STADTENTWICKLUNG: Yuppie-Wohnungen unbeliebt
Am Ziegenmarkt hat der Supermarkt wieder aufgemacht - im weißen Neubau. Autonome werden aktiv, weil das Gebäude zur Aufwertung des Viertels beitrage.
Gegen „Yuppies“, „Mietenterror“ und die „ökoliberale Mittelschicht“ wurden überall im Viertel in dieser Woche Plakate verklebt. Anlass ist die Wiedereröffnung des Rewe-Supermarktes am Ziegenmarkt am Donnerstag. Für linke Autonome ist der weiße Neubau, in dessen oberen vier Etagen Mietwohnungen und Gewerbeflächen entstanden sind, Symbol für die „Gentrifizierung“, die schleichende Aufwertung des Viertels, mit der höhere Mieten und ein Austausch der Bewohner einhergehen.
Aufgewertet wurde im Rewe zumindest die Ladeneinrichtung. Die Düddelüt-Musik und die Werbe-Durchsagen allerdings sind so wie immer. Draußen, neben dem Aktionsstand mit Glücksrad und Popkorn-Maschine, wacht ein Security-Angestellter. Am Tag der Eröffnung waren es noch zehn Mann, dazu mehrere Streifenwagen.
Denn „Scherben bringen Glück“ stand auf manchen der Plakate, entsprechend groß waren die Befürchtungen. „Die Stadt“, so ist weiterhin zu lesen, sei „das Spiegelbild der herrschenden Ordnung“. Die „gewollte Aufwertung“ von Stadtteilen führe zu „Mietenterror, Vertreibung und Reichenghettos“. In anderen Städten werden deshalb regelmäßig Autos angezündet. Im Viertel blieb es bislang ruhig.

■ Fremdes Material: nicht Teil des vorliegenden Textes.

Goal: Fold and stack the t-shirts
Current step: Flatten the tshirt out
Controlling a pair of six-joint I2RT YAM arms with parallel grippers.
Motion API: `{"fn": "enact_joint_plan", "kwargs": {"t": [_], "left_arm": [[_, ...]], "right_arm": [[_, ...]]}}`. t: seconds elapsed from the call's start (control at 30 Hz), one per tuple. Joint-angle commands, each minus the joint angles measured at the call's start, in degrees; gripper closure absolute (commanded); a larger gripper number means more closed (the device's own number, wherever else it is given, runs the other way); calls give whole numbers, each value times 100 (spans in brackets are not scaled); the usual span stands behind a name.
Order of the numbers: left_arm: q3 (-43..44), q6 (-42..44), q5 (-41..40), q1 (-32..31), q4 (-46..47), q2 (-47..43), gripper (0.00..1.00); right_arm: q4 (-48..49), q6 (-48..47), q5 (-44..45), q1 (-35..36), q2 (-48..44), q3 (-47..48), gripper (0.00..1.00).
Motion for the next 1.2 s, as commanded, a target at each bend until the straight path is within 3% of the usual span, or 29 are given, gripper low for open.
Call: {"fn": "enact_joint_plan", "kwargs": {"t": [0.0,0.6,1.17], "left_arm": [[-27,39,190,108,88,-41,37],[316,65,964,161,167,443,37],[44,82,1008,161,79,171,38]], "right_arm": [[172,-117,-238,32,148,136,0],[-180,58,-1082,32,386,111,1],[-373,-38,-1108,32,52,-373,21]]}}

Der grüne Viertel-Bürgermeister Robert Bücking hält die Plakat-Botschaften für „wirres Zeug“. An dem Bau findet er nichts Skandalöses. „Es gibt Bedarf für einen Supermarkt und der sorgt auch dafür, dass die umliegenden Cafés ihre Kunden bekommen.“ Gentrifizierung laufe im Viertel anders ab als etwa am Prenzlauer Berg oder bestimmten Vierteln Hamburgs. „Wir haben hier viele Einzelwohnungen, niemand kann drei, vier Straßenzüge kaufen und ändern.“
Eben das war aber in der Schildstraße und Luisenstraße passiert, den BewohnerInnen stand Bücking wegen der 20-prozentigen Mieterhöhungen zur Seite. „Unbestritten“ stiegen die Preise bei Neuvermietungen, so Bücking. Die Position aber, dass die Gegend verkommen müsse, damit die autonome Studenten-WG weniger Miete zahle, findet er „zynisch“.
„Drei Nächte waren die Plakatierer unterwegs“, sagt der Inhaber eines Buch- und CD-Ladens im Steintor, „und nicht mal vor den schönen Grafittis haben sie halt gemacht.“ Auch die Säule vor seinen Schaufenstern wurden beklebt. Dabei wohnten in dem Haus nur Studenten, „das sind doch nicht Millionäre“.
Zumindest die Wohnungen im Rewe-Neubau werden nicht billig. Der Mietpreis liegt bei etwa 10 Euro pro Quadratmeter. Noch sind Wohnungen frei.
Auf dem Ziegenmarkt vor dem Jugendfreizeitheim „Friese“ fand am Donnerstag aus Protest ein spontanes Rock-Konzert statt. Denn noch wartet man in der „Friese“ auf einen Schallschutz. Projektleiter Markus Mennerich hatte eigentlich zugesagt, den in dem Jugendfreizeitheim zu installieren. Nachdem aus der „Friese“ jedoch weiterhin lauter Protest kam, hätte er es sich anders überlegt: „Ich glaube nicht, dass man mit diesen Leuten klare Absprachen machen kann“, so Mennerich. Stattdessen habe er nun lieber im eigenen Neubau die Fenster stärker isoliert.